By Brian Dobosh, VP Digital Systems and IT&S, RWJBarnabas Health
In my sixteen-year career at RWJBarnabas Health, I have seen the dawn of the modern-day Electronic Health Record (EHR). The health system has grown significantly since 2006 through mergers, acquisitions, and partnerships. This has resulted in the largest academic health system in NJ. Each time the health system grew, it introduced a new EHR or another instance of one already owned. At one time, there were seven different instances of an EHR. We are down to four, with plans to be on one by 2024.
EHRs have also grown since then, adding capabilities for interoperability because of enacted laws. Meaningful Use Stage 1 in 2010 was the beginning of EHRs as a sharing tool and has ushered in the interoperability features present today. The design of a health system plays a significant role, as it often decides the EHR infrastructure. Do you have a single instance of one EHR? Do you have one EHR with multiple instances? Multiple EHRs? *gasp*
Interoperability can be like Frankenstein or like an onion. Frankenstein interoperability is taking a piece-by-piece approach and hoping the patchwork will keep the system functioning. Often, this approach entails a sizable investment in both third-party software contracts and staff to support it, all to keep the clinician and customer experience consistent. The onion approach described below is the gold standard of interoperability. Each layer allows the organization to build its interoperability presence and maximize its reach for its patients throughout the community.
The core of the onion is the EHR. Intrinsically, the EHR is the most important part of building interoperability in an organization. Choosing one that easily sends, receives, and incorporates data, along with its ability to connect with third-party vendors to enhance capabilities, will decide how successful the health system can be in its interoperability journey. Choosing the wrong one can make the other layers of the onion impossible.

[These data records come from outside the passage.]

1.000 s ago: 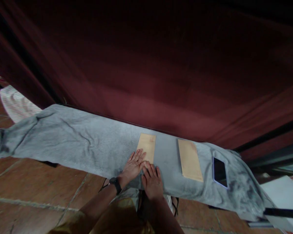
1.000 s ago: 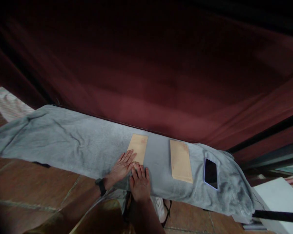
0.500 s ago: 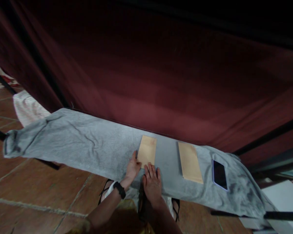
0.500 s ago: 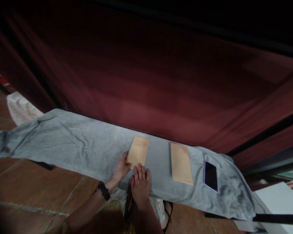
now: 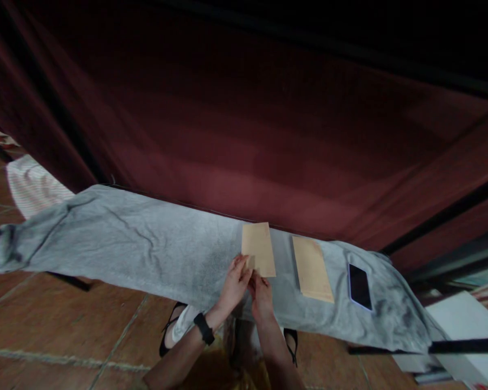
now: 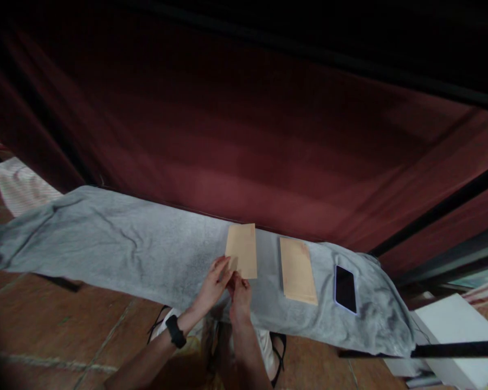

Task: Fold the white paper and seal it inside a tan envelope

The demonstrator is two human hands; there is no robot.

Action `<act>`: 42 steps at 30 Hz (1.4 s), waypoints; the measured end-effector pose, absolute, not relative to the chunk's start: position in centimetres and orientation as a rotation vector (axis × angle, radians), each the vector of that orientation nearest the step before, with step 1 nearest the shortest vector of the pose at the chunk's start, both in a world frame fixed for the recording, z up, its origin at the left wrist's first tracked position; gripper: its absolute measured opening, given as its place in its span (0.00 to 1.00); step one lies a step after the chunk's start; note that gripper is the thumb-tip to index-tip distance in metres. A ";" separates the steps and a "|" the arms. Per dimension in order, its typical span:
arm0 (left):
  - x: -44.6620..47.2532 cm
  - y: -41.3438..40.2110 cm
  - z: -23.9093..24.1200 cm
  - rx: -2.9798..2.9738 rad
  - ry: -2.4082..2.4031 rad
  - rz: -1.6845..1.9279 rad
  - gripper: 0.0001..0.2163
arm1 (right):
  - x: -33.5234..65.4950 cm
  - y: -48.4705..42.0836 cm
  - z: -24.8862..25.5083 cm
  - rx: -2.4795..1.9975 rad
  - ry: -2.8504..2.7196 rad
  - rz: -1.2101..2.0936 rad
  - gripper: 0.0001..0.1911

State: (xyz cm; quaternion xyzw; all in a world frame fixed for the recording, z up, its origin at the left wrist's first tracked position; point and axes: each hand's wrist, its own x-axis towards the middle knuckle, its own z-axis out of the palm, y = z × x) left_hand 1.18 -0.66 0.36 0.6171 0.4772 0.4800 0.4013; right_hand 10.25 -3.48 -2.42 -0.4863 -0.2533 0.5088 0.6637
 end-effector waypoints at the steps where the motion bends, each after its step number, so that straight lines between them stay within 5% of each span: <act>1: 0.9 -0.6 -0.5 1.563 1.265 1.165 0.18 | 10.1 -3.7 -2.6 -1.095 -0.519 1.211 0.14; 11: -1.1 0.0 -3.3 1.701 1.464 0.947 0.27 | 11.3 -6.4 -2.9 -1.370 -0.734 1.467 0.23; 21: -0.5 0.7 -2.5 2.315 1.523 0.638 0.20 | 13.8 -8.7 -4.8 -1.659 -1.958 0.138 0.24; 33: 4.7 12.4 -3.5 2.511 1.186 0.450 0.27 | 13.3 -9.0 -4.1 -1.687 -1.986 0.038 0.25; 42: 4.3 12.5 -3.5 2.526 1.056 0.440 0.25 | 13.5 -8.9 -4.5 -1.644 -1.979 -0.004 0.24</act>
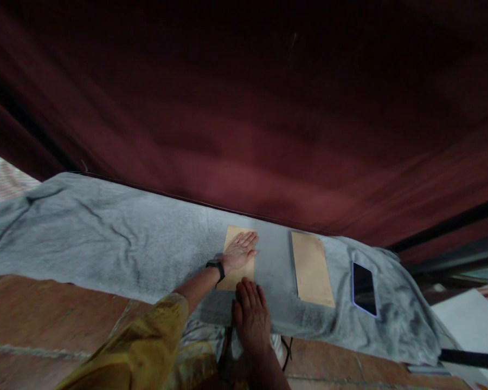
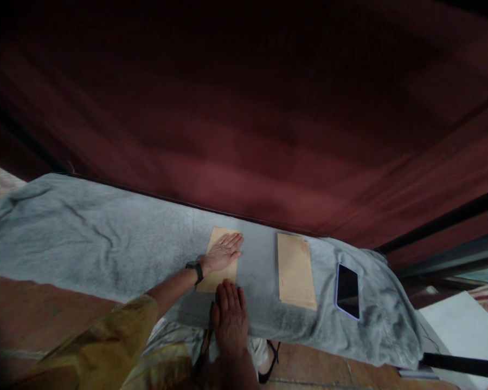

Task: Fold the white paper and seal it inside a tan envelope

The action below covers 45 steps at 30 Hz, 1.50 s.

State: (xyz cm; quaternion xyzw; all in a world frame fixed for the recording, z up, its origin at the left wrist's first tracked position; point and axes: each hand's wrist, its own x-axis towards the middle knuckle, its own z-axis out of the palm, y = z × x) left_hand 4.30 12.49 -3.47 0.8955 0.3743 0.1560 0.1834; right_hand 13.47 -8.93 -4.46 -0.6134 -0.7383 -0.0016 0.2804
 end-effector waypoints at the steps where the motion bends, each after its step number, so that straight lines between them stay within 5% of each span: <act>1: 3.9 12.0 -3.6 2.538 1.028 0.435 0.25 | 13.5 -9.0 -4.4 -1.635 -1.980 0.002 0.24; 19: 0.0 2.8 -2.2 2.550 0.830 0.394 0.24 | 13.9 -8.8 -4.9 -1.628 -1.681 0.234 0.18; 32: -2.9 -1.8 -2.2 2.556 0.602 0.410 0.29 | 14.9 -8.4 -5.3 -1.695 -1.835 0.269 0.27; 45: -2.9 -1.6 -2.6 2.853 0.595 0.282 0.29 | 16.3 1.1 -4.4 -1.794 -2.338 0.288 0.32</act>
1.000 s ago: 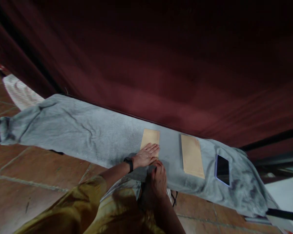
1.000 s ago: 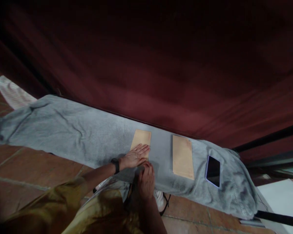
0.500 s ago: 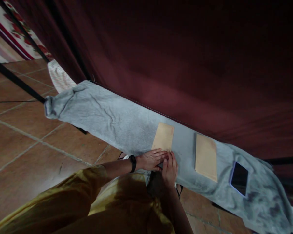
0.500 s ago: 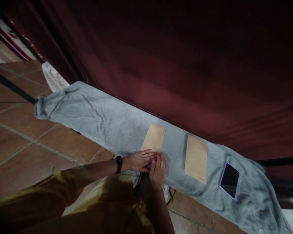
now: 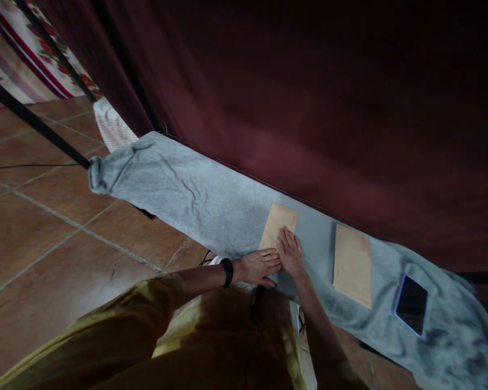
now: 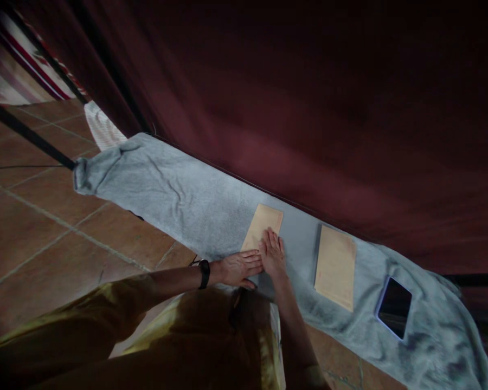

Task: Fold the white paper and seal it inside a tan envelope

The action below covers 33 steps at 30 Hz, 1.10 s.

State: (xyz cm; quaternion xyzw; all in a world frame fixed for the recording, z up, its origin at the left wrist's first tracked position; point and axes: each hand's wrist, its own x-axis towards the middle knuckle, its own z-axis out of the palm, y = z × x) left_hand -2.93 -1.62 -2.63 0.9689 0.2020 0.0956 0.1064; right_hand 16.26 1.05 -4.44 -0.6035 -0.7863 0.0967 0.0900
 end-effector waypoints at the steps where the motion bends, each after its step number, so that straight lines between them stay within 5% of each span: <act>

The second layer of the onion describes how easily you can share your EHR with others. There are situations where a JV, partnership, or affiliate uses a different EHR to treat the same customers. Giving the ability to share the same instance lowers entrance costs, keeps one patient record, separates finances, and deepens the relationship of each organization.
3. Referral Network
The third layer of the onion describes connecting the rest of the community to your system. These are organizations that refer customers to your services (e.g., Laboratory, Radiology) but are not affiliated. E-Faxing is the preferred solution when an organization lacks this fundamental layer. EHRs can now supply “lite” versions of their software to allow groups to connect and keep consistency for the customer and health system. This approach tackles two key items. First, giving non-affiliated practices data they need to help the customer. Second, easing the burden of connectivity to foster the relationship of referrals to the health system.
4. Intra-EHR Data Sharing
The fourth layer is the exchange of data between health systems using the same EHR. This sounds simple, but often, EHRs miss the mark. Sharing can involve manual work by clinicians, which contributes to burnout. Sharing should be automatic and seamless. The intra-EHR sharing must go beyond the minimum Clinical Continuity Document (CCD). Data between like EHRs should share even more to complete the whole picture for a customer. The United States Core Data for Interoperability (USCDI) standardization is pushing this forward by expanding the amount of data shared in a CCD. This is a win for everyone.
5. Inter-EHR Data Sharing
The fifth layer is the exchange of data with dissimilar EHRs. When Meaningful Use (now Promoting Interoperability) began in 2010 with the introduction of the CCD, the bar of interoperability was set incredibly low. The CCD allows organizations to supply standardized blocks of clinical data to any other EHR system. There were two issues with this concept. First, programmers had to build logic into these systems (if they even could) to try to automate the process. Second, figuring out the direct addresses (think secure email) to send to was absurdly difficult, as there was no global address book to use. This often ended up with organizations meeting the bare minimum requirements to pass the Meaningful Use metric. Fortunately, Health Information Exchanges (HIE) are now prevalent and take the burden off the health system for exchanging data by serving as the repository for everyone connected.
6. Population Health Management
The sixth layer describes the health management of a population of customers. Health systems have a responsibility to care for the lives of assigned customers. Accountable Care Organizations (ACOs) help to improve care, control costs, and collect pertinent information about these customers. This allows customers get the right care, at the right time, while preventing duplicative tests and services. Having the ability for these ACOs to easily connect to the EHR and input this information is invaluable to the customers’ health journey.
7. Web services, APIs, FHIR, and SMART on FHIR
The final layer of the onion are third-party services. Third-party services should be complimentary. The extensibility of using web services, APIs, FHIR, and SMART on FHIR, allows the organization to enable services that will never be native to an EHR. Google & Apple Health, smart peripherals, and customer education services can pull and push data into the EHR through these means without intervention by clinicians and take the guesswork out for customers.
Interoperability is one cornerstone of customer and provider experience. When an organization has a Frankenstein approach, customer experience dips and clinicians become overburdened. The onion framework ties together the organization’s footprint, customer expectation, employee satisfaction, and connection to the community. So, which are you? A Frankenstein or an Onion?